Reversing course from their 1.8% rise in November, shares of Polaris Industries (NYSE:PII) fell 21% in December, according to data from S&P Global Market Intelligence. In addition to the overall downturn in the market, rising interest rates and a bearish sentiment regarding the stock echoed through Wall Street and helped to drive shares lower.
One factor which spooked investors early in the month was news that consistent interest rate raises could be on the horizon in 2019. During a press conference on Dec. 4, New York Fed President John Williams expressed his opinion that "further gradual increases in interest rates will best sponsor a sustained economic expansion." On the day of these comments, Polaris shares closed 9.8% lower. Clearly, investors seemed concerned that rising interest rates could hinder American consumers from making new purchases of ATVs and other recreational vehicles, thereby adversely impacting the company's top line; the North American market accounted for about 80% of sales in 2017.
Investors also took note when Wall Street spoke last month.

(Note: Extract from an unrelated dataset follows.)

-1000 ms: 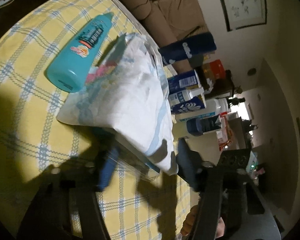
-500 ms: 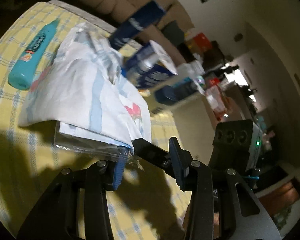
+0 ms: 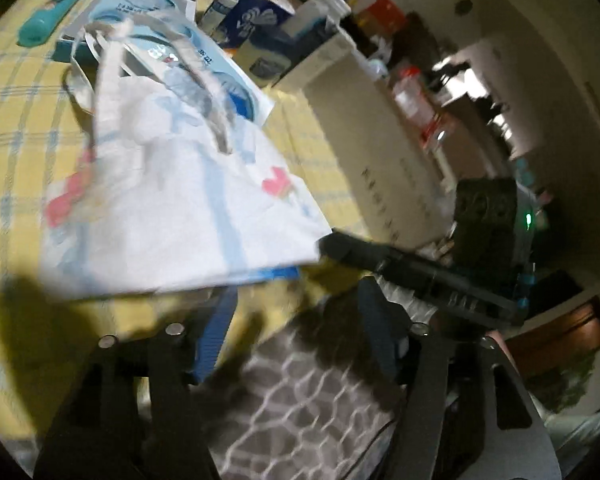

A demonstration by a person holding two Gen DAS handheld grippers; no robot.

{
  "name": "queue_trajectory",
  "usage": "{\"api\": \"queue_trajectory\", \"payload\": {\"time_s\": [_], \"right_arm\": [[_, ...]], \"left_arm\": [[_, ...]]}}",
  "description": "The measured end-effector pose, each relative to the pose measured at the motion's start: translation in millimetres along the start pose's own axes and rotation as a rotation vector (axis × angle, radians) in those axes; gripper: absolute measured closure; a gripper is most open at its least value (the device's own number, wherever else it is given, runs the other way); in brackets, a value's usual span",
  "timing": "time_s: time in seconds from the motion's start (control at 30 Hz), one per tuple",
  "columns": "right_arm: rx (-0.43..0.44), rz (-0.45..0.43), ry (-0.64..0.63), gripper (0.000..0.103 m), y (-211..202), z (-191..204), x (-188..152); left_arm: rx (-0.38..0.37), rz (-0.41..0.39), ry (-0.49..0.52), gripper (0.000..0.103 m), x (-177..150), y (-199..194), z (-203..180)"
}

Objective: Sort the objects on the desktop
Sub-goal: 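Grasp the white cloth bag with the left tool and lift it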

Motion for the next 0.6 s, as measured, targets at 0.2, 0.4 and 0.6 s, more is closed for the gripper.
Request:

In the first of two price-target changes on the stock, Eric Wold, an analyst at B. Riley FBR, revised his price target from $126 to $99, according to Thefly.com. Wold, moreover, downgraded the stock from buy to hold due to the uncertainty surrounding China and tariffs. About one week later, analyst Timothy Conder at Wells Fargo followed suit, though he assumed a less bearish stance. Even as he lowered his price target from $115 to $90, Conder maintained his outperform rating on the stock.
Although some investors may interpret future interest rate raises as a headwind, Polaris Industries' management appears to be less concerned. During the Q3 2018 earnings conference call, CEO Scott Wine attempted to inspire hope about the company's prospects in the year ahead, stating, "Despite the recent increase in market volatility, not to mention interest rates and tariffs, the positive influences on the U.S. economy still outweigh the risks, and we expect GDP growth to continue." Investors should look for top-line growth in the fourth quarter of 2018 and through 2019 as proof that higher interest rates are not adversely affecting the company.
In regard to Wall Street's revised price targets, investors should remember that it's always best to remain skeptical when evaluating Wall Street's actions, as its time horizons are frequently shorter than the multiyear holding periods we favor.